* Task brief: Please give back word for word the lines below, from the first one through the one with "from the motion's".
++++ Data for processing ++++
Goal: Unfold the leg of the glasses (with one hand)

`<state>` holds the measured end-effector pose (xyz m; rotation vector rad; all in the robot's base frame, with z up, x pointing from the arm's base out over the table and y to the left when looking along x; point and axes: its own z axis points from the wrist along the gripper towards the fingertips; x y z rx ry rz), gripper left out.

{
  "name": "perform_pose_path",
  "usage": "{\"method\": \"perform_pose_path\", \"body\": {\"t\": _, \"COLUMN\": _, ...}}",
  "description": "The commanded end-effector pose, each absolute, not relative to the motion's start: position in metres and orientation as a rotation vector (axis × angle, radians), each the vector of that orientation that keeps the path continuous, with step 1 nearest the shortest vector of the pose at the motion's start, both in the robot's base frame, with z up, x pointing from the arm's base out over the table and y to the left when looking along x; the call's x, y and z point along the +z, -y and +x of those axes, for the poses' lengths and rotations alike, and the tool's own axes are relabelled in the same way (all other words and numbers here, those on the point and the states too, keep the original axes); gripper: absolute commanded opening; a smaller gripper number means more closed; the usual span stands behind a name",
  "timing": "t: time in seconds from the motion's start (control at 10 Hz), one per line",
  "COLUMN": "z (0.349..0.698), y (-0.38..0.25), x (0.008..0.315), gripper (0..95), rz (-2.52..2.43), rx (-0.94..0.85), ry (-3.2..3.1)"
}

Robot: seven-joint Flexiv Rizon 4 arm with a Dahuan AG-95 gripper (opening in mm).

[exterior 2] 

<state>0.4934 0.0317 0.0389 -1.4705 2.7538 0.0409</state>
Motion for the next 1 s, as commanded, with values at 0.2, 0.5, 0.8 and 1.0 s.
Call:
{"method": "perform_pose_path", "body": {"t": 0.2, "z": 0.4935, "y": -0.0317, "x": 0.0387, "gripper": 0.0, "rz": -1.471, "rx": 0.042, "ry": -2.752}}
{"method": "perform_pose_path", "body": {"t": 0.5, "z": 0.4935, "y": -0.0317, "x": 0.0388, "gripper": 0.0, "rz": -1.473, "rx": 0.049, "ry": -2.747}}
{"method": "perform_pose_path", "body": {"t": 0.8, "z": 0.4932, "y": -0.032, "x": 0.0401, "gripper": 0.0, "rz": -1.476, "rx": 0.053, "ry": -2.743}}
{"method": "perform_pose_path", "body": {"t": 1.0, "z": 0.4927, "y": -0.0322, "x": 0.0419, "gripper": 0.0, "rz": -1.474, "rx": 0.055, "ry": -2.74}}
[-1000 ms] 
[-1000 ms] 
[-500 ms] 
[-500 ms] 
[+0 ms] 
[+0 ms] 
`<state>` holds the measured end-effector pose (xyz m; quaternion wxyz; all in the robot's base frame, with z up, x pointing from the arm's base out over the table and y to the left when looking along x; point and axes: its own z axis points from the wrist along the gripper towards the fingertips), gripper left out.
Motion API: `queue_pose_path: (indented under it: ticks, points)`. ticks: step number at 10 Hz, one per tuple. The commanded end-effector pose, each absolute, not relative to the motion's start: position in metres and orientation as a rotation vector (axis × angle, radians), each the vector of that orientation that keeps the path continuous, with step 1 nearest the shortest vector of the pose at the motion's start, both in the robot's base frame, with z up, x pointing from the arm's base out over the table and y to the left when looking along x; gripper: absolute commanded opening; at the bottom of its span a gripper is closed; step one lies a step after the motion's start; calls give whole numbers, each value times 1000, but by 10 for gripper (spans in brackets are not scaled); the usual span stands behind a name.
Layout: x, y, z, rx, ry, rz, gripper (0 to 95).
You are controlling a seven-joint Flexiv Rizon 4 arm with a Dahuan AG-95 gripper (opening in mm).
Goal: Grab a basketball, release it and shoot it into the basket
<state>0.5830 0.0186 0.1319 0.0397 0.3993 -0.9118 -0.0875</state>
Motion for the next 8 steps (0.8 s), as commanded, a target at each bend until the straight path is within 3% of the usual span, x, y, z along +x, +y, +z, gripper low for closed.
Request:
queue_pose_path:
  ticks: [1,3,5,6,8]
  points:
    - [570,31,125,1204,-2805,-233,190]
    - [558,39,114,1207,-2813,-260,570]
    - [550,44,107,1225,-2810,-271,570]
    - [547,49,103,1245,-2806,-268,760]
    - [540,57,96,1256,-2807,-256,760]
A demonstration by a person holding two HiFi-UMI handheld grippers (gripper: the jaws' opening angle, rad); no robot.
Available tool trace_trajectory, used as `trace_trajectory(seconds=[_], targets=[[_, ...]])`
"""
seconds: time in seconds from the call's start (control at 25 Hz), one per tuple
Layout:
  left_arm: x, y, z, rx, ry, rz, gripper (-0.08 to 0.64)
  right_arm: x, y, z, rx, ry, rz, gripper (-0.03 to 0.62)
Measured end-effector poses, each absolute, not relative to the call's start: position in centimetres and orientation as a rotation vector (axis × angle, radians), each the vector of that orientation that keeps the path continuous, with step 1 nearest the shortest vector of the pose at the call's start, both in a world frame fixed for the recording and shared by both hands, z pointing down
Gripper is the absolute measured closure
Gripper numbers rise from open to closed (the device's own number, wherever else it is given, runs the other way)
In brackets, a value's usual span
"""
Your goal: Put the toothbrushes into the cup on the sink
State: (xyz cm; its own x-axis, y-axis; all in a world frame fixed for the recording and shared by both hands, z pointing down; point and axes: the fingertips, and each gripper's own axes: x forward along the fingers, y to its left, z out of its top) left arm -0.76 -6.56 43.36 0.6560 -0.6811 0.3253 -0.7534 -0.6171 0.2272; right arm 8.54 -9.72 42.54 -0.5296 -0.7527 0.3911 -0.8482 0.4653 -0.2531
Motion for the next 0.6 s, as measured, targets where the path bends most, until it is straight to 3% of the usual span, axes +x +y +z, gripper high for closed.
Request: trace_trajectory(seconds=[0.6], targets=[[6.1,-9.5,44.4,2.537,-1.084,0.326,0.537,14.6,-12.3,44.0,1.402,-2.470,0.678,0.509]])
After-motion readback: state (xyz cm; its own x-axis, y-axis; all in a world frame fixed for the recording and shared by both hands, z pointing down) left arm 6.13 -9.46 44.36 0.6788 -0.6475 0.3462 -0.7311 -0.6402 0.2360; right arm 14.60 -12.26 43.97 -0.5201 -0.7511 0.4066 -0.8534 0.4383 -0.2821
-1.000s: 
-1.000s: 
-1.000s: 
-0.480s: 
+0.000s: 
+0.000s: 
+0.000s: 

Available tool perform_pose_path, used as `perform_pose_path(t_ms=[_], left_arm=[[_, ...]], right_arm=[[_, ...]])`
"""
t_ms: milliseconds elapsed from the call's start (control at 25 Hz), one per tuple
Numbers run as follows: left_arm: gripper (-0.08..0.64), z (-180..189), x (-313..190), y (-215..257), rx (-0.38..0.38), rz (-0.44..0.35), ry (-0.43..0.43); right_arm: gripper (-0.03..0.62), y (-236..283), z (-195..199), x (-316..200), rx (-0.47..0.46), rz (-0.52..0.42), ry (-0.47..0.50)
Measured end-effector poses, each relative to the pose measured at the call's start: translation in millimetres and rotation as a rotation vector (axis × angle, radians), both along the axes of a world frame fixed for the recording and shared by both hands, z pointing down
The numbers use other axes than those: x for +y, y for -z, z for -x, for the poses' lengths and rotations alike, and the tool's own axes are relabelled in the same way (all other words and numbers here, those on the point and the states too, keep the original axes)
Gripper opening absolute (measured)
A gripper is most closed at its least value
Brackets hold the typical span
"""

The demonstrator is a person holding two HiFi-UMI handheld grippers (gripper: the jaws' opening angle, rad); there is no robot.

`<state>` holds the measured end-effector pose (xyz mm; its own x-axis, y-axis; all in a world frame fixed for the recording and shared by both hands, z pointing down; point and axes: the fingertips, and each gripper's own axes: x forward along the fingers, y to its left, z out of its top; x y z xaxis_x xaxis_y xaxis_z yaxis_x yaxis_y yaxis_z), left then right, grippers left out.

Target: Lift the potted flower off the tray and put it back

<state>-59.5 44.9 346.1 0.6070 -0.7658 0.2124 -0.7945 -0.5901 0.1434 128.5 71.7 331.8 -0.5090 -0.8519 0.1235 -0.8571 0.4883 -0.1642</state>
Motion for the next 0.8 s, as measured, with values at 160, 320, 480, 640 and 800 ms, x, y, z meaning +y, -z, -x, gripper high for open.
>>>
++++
* Task output:
Goal: Unfold the leg of the glasses (with one hand)

`<state>` holds the measured end-effector pose (xyz m; rotation vector rad; all in the robot's base frame, with z up, x pointing from the arm's base out over the table and y to the left when looking along x; point and axes: its own z axis points from the wrist along the gripper towards the fingertips; x y z rx ry rz), gripper left out.

{
  "name": "perform_pose_path",
  "usage": "{\"method\": \"perform_pose_path\", \"body\": {\"t\": _, \"COLUMN\": _, ...}}",
  "description": "The commanded end-effector pose, each absolute, not relative to the motion's start: position in metres and orientation as a rotation vector (axis × angle, radians), each the vector of that orientation that keeps the path continuous, with step 1 nearest the shortest vector of the pose at the motion's start, both in the robot's base frame, with z up, x pointing from the arm's base out over the table and y to the left when looking along x; the call's x, y and z point along the +z, -y and +x of those axes, for the poses' lengths and rotations alike, and the tool's own axes are relabelled in the same way (all other words and numbers here, those on the point and the states too, keep the original axes); gripper: absolute commanded opening; a smaller gripper number means more closed; the usual span stands behind a name",
  "timing": "t: time in seconds from the motion's start (control at 10 Hz), one per line",

The exercise closes with this answer.